[Task prompt]: Repeat exactly, and only, the lines of the material below from the one that contains "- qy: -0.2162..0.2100" through its final line.
===
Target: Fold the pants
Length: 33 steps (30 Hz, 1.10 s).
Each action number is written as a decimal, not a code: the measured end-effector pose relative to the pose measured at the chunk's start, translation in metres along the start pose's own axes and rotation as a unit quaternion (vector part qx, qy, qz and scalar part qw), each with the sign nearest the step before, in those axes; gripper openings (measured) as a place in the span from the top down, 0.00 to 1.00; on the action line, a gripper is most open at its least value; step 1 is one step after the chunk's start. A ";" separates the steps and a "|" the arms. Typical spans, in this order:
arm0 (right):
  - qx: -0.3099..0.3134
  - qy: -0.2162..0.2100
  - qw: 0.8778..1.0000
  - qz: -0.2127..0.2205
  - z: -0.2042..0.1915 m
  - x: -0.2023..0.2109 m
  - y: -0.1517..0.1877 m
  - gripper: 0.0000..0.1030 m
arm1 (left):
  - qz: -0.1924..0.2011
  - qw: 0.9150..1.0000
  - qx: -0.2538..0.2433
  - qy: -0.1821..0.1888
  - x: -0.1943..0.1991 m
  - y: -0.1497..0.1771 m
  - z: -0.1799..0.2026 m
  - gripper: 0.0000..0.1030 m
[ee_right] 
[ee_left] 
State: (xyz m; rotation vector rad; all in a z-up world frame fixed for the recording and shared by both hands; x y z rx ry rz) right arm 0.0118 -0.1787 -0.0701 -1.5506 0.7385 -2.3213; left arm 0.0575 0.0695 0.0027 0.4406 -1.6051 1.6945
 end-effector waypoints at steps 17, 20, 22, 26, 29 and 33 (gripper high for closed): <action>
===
[Exercise solution]:
  - qy: -0.2162..0.2100
  - qw: 0.8778..1.0000
  - qz: -0.2127..0.2205
  - z: -0.2042..0.1915 m
  - x: -0.2023..0.2109 m
  - y: -0.1517..0.1877 m
  - gripper: 0.0000..0.1030 m
arm1 (left):
  - qz: -0.1924..0.2011
  - qw: 0.9150..1.0000
  - qx: -0.2538..0.2433
  - qy: -0.1821..0.1888
  - x: -0.1943..0.1991 m
  - y: -0.1497..0.1771 m
  - z: -0.1799..0.2026 m
  - gripper: 0.0000..0.1030 m
[ee_right] 
[ee_left] 
State: (xyz m; rotation vector rad; all in a z-up world frame fixed for the recording and shared by both hands; x y z rx ry rz) right arm 0.0118 -0.1787 -0.0701 -1.5506 0.7385 -2.3213; left arm 0.0575 0.0695 0.0027 0.4406 -1.6051 1.6945
 end-effector waypoints at steps 17, 20, 22, 26, 29 and 33 (gripper high for closed): <action>

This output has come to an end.